(What the task requires) Indicate only the number of lines in the listing below in which the word "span" appears.

***** Exercise data

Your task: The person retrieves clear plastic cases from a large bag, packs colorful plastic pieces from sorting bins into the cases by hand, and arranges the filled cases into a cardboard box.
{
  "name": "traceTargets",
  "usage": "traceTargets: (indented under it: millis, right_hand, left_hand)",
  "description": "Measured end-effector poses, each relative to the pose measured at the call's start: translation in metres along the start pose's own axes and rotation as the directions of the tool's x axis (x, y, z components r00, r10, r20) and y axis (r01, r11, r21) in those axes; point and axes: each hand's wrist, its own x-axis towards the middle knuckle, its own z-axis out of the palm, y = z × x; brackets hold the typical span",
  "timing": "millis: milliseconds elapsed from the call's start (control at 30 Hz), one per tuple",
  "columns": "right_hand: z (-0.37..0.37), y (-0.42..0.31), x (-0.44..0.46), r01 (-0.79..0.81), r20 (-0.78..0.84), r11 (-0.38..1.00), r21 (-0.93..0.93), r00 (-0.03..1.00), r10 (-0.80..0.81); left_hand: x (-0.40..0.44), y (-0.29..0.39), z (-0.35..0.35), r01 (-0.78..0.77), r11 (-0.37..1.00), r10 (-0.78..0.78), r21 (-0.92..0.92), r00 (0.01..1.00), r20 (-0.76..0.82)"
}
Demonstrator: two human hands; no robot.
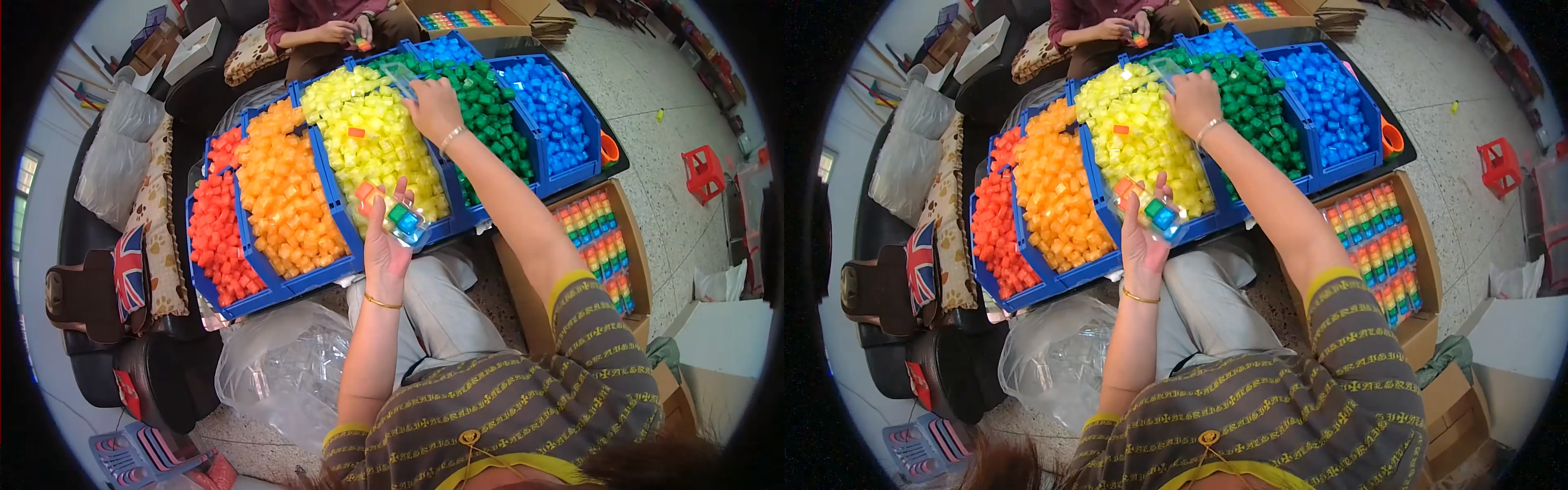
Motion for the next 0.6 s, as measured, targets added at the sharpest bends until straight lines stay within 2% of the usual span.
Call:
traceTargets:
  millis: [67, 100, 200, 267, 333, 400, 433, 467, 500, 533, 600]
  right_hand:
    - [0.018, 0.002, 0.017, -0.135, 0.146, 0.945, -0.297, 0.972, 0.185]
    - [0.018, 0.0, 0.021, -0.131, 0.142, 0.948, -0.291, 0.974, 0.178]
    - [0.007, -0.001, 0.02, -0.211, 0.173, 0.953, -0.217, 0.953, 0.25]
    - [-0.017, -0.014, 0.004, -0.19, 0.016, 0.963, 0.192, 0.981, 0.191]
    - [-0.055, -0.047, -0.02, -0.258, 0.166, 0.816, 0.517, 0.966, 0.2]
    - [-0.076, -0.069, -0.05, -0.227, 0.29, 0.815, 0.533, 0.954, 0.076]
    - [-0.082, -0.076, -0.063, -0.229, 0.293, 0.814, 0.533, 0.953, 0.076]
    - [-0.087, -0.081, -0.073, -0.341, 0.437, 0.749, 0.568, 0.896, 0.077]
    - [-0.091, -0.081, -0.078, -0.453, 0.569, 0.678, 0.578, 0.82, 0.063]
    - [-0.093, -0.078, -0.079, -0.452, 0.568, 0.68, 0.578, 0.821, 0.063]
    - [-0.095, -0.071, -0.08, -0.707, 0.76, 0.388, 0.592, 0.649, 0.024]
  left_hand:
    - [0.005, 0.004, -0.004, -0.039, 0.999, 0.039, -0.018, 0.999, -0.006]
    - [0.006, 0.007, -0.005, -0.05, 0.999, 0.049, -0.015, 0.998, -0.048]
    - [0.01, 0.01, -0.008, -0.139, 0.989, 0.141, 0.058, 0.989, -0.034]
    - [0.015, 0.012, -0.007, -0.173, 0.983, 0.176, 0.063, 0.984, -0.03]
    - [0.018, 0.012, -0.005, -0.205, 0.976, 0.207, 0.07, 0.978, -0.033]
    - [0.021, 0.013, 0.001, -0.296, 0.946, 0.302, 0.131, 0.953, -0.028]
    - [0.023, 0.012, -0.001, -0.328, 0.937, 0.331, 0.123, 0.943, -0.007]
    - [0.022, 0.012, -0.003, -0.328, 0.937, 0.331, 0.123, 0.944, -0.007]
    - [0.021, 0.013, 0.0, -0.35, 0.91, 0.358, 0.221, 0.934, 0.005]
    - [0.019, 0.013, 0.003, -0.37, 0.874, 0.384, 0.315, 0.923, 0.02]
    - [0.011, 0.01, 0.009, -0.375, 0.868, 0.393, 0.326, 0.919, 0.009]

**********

(Response to this exercise) 2